The aim of focal treatments (FTs) in prostate cancer (PCa) is to treat lesions while preserving surrounding benign tissue and anatomic structures. Irreversible electroporation (IRE) is a nonthermal technique that uses high-voltage electric pulses to increase membrane permeability and induce membrane disruption in cells, which potentially causes less damage to the surrounding tissue in comparison to other ablative techniques. We summarize the study protocol for the Prostate Cancer IRE Study (PRIS), which involves two parallel randomized controlled trials comparing IRE with (1) robot-assisted radical prostatectomy (RARP) or (2) radiotherapy in men with newly diagnosed intermediate-risk PCa (NCT05513443).
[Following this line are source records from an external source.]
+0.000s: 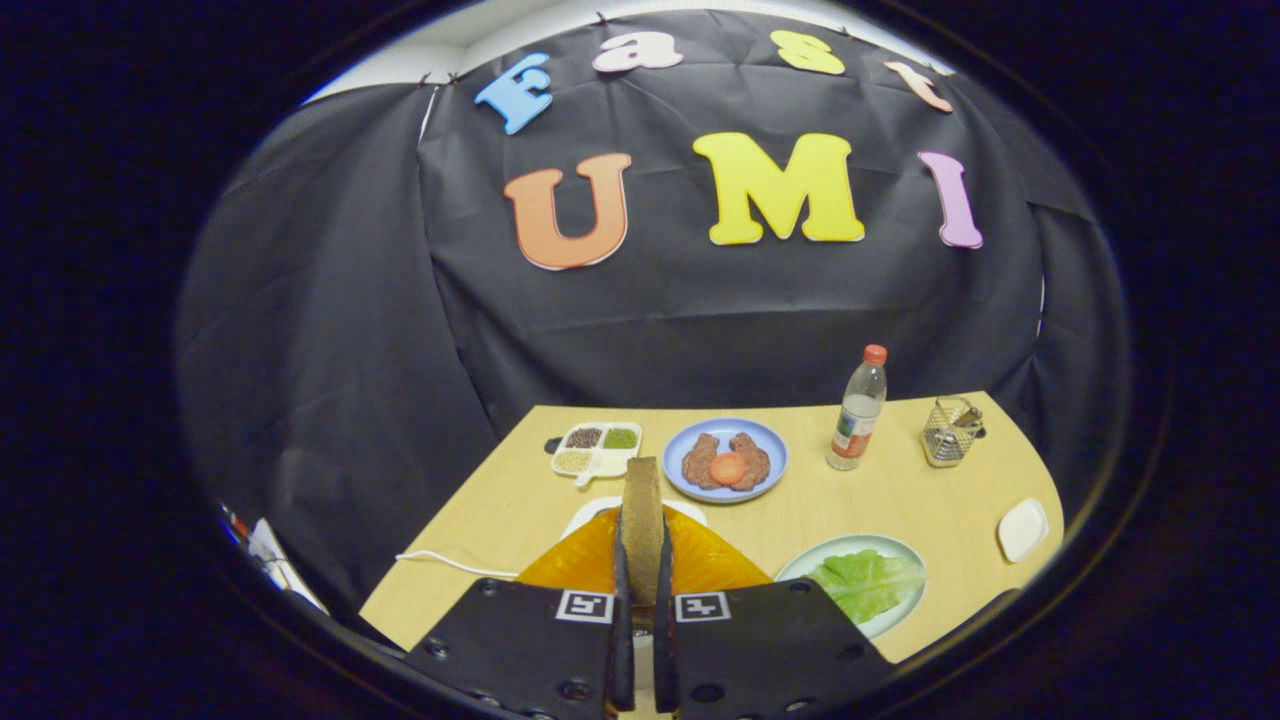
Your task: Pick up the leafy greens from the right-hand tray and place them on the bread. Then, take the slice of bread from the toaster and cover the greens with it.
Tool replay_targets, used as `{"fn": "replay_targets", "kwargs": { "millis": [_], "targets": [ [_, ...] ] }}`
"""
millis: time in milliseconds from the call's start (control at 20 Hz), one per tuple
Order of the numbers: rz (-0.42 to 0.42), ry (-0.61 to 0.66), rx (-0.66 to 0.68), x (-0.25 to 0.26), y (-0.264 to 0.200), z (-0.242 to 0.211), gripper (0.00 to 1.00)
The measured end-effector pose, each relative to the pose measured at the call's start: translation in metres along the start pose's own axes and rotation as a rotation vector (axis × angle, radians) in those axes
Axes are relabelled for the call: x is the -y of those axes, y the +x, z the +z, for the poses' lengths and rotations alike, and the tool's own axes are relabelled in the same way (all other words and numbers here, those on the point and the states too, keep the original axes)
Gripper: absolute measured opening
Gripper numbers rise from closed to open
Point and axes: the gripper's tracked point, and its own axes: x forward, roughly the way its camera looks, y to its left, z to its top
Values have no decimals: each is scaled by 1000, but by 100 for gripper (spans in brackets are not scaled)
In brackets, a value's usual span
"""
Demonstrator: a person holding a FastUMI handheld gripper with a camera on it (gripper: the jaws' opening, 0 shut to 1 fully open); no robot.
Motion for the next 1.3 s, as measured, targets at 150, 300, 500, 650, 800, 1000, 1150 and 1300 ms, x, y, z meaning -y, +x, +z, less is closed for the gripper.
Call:
{"fn": "replay_targets", "kwargs": {
  "millis": [150, 300, 500, 650, 800, 1000, 1150, 1300],
  "targets": [
    [-2, 16, 31, 22, -23, 16, 8],
    [-47, 12, 54, 60, -34, 22, 7],
    [-116, 11, 39, 112, -32, 13, 8],
    [-135, 42, 7, 137, -21, -7, 8],
    [-135, 73, -36, 155, -5, -34, 8],
    [-109, 125, -86, 166, 19, -68, 8],
    [-74, 196, -110, 173, 35, -89, 8],
    [-52, 252, -123, 188, 45, -106, 8]
  ]
}}
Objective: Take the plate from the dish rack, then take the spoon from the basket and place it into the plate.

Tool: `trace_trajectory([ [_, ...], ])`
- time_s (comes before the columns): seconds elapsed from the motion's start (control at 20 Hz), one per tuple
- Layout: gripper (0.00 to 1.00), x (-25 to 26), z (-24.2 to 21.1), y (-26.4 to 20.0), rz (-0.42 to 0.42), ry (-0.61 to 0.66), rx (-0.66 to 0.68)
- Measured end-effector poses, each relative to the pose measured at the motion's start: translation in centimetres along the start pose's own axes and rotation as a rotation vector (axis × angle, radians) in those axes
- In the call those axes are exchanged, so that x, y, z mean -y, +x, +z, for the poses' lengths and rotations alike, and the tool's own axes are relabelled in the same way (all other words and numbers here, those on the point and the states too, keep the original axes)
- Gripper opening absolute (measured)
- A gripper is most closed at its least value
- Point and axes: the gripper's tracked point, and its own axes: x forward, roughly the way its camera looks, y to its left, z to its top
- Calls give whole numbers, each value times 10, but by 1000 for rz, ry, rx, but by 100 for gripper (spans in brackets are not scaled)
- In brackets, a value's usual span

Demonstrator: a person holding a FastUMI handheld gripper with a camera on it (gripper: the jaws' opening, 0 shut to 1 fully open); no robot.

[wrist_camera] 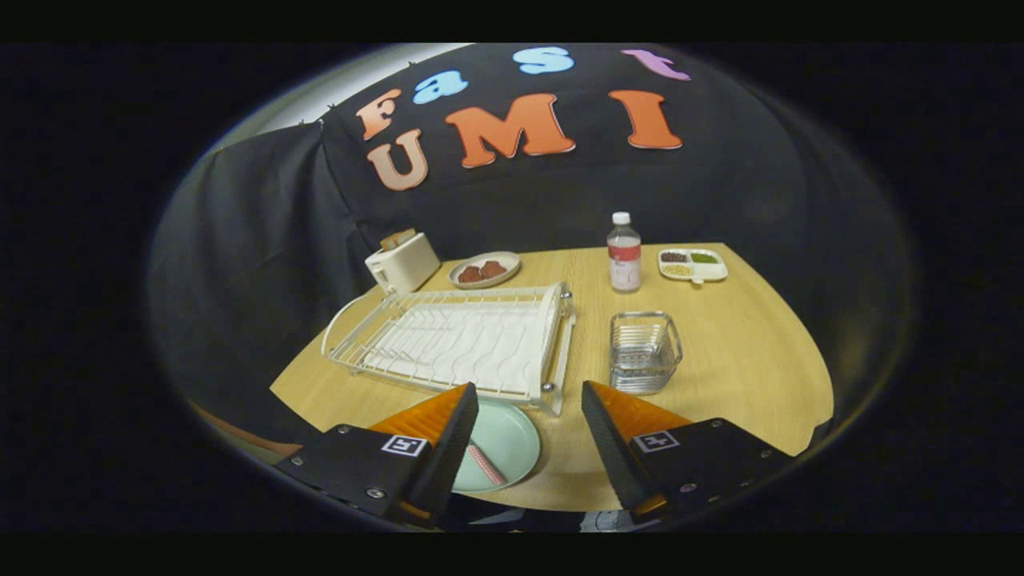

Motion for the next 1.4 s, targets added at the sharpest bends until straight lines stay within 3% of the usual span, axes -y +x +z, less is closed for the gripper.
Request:
trace_trajectory([
  [0.35,87,13,105,-30,-70,-58,257],
  [0.7,90,25,169,-46,-134,-67,437],
  [0.95,96,37,193,-58,-198,-81,526],
  [1.2,96,39,222,-81,-224,-108,680],
  [1.4,96,42,228,-92,-256,-127,723],
])
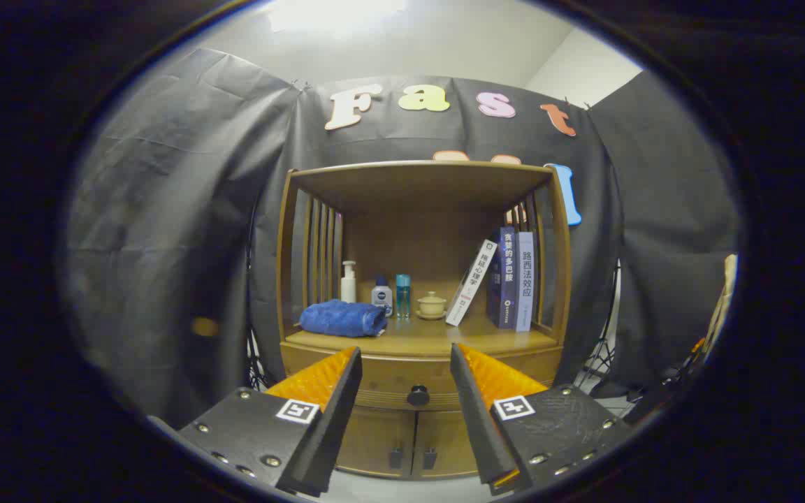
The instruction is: Pull open the drawer, take out the items inside it, and place them on the countertop above the cabinet.
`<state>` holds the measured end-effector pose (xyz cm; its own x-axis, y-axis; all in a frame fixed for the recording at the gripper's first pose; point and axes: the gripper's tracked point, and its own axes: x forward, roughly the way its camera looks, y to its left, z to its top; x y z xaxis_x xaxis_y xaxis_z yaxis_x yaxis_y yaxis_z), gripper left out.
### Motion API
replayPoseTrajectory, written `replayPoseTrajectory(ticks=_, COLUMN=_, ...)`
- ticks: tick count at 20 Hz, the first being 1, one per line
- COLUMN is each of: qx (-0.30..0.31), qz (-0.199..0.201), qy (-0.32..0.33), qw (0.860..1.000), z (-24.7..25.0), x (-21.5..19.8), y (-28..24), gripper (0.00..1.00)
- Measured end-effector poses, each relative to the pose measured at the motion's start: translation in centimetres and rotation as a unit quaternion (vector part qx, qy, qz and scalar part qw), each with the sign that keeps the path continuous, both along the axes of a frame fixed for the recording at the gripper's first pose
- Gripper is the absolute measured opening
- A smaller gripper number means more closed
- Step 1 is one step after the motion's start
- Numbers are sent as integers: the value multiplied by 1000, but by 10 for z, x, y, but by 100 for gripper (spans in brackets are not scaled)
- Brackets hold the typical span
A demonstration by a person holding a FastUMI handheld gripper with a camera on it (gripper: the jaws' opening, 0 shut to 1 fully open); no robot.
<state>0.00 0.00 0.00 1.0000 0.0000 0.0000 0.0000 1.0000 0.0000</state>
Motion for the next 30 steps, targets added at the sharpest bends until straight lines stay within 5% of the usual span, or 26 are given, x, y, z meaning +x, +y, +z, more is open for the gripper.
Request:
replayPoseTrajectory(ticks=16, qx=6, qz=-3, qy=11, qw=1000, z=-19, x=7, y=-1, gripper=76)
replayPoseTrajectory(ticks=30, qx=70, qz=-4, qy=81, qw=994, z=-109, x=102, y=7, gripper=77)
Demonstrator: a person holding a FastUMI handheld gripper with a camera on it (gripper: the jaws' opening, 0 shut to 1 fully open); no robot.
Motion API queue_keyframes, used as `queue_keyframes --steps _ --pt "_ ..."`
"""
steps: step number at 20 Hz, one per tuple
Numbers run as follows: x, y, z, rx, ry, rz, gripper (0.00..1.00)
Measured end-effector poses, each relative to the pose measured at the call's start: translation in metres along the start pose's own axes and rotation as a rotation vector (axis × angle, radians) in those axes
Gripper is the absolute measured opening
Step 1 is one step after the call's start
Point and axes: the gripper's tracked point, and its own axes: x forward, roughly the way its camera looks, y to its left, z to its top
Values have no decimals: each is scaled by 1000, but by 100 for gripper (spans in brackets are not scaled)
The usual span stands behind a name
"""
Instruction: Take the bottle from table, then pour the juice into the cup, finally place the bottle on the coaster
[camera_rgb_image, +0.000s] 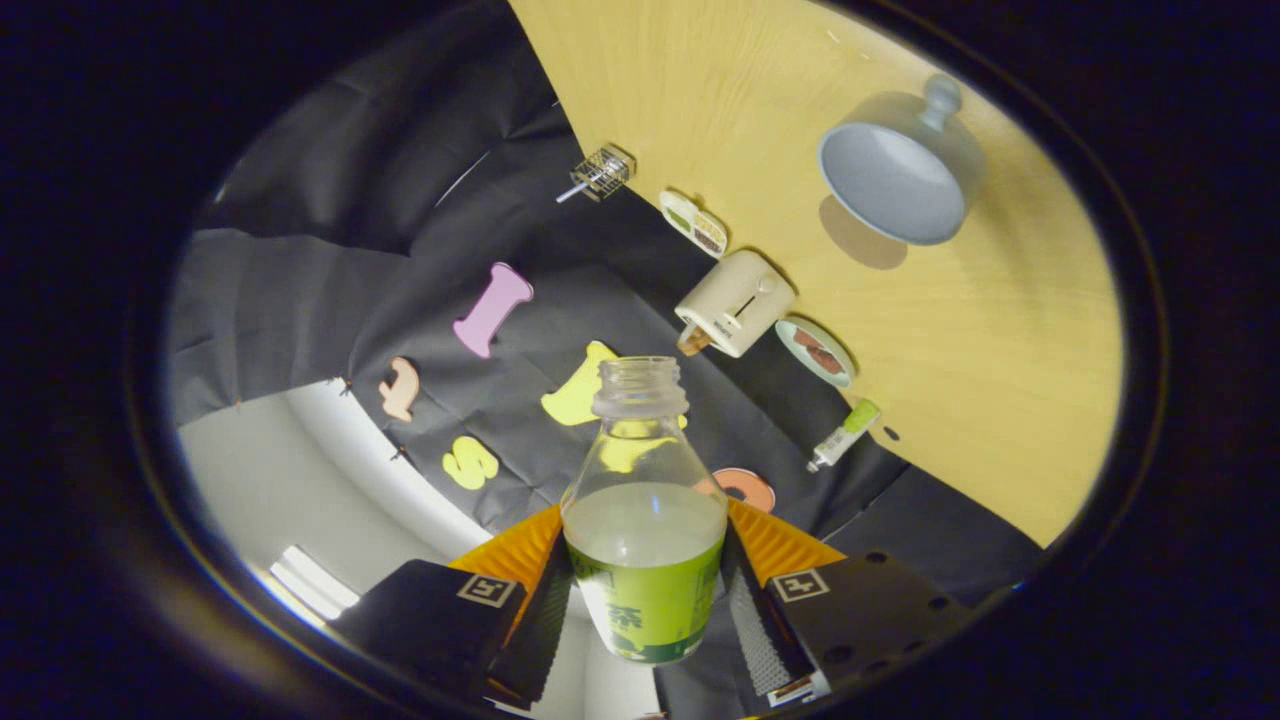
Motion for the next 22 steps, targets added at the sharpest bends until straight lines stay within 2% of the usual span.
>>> queue_keyframes --steps 3,7,12,17,22 --pt "-2 -25 -1 -171 0 -75 78" --pt "-3 -41 9 -421 -17 -127 78" --pt "-14 -38 21 -726 -60 -136 78" --pt "-18 -62 22 -1014 -44 -281 78" --pt "-13 -69 11 -1413 -24 -390 78"
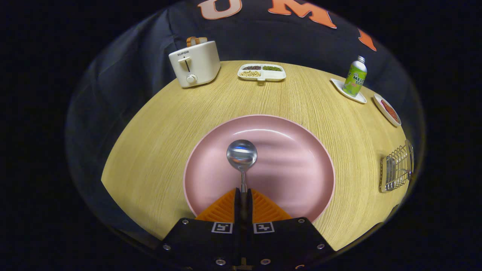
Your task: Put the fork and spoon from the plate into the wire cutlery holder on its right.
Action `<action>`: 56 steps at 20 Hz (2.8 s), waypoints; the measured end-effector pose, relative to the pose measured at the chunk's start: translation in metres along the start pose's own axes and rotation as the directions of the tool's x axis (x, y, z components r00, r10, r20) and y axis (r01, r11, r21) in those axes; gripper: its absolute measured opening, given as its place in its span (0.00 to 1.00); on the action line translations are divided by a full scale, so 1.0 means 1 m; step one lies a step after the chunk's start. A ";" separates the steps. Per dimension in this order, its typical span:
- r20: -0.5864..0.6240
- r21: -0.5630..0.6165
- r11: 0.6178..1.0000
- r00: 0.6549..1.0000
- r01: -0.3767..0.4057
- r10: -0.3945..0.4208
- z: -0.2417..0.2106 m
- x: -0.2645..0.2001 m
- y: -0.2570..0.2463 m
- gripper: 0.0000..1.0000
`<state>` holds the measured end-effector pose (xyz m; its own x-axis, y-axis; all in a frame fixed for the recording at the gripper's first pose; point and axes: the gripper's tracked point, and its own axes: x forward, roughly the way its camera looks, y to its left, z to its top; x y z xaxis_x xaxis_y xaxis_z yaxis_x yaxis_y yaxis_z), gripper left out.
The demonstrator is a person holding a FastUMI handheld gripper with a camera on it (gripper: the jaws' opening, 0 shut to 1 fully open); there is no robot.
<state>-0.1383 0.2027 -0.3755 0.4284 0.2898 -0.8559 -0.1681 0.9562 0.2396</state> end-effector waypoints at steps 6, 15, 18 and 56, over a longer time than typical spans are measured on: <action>0.102 0.040 0.998 0.994 0.039 -0.043 0.042 -0.031 -0.044 0.06; 0.218 0.202 0.960 0.946 0.196 -0.239 0.078 -0.120 -0.169 0.06; 0.217 0.280 0.926 0.924 0.251 -0.316 0.075 -0.146 -0.213 0.06; 0.050 0.200 0.907 0.921 0.371 -0.387 0.068 -0.156 -0.301 0.09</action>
<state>-0.0946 -0.1273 -0.2828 0.5038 -0.1014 -0.8578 0.1841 0.9829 -0.0081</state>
To reduce the number of patients for inclusion and the study duration, the primary outcomes are functional outcomes: urinary incontinence in study 1 and irritative urinary symptoms in study 2. Providing evidence of the lower impact of IRE on functional outcomes will lay a foundation for the design of future multicenter studies with an oncological outcome as the primary endpoint. Erectile function, quality of life, treatment failure, adverse events, and cost effectiveness will be evaluated as secondary objectives. Patients diagnosed with Gleason score 3 + 4 or 4 + 3 PCa from a single lesion visible on magnetic resonance imaging (MRI) without any Gleason grade 4 or higher in systematic biopsies outside of the target (unifocal significant disease), aged ≥40 yr, with no established extraprostatic extension on multiparametric MRI, a lesion volume of <1.5 cm, prostate-specific antigen <20 ng/ml, and stage ≤T2b are eligible for inclusion. The study plan is to recruit 184 men.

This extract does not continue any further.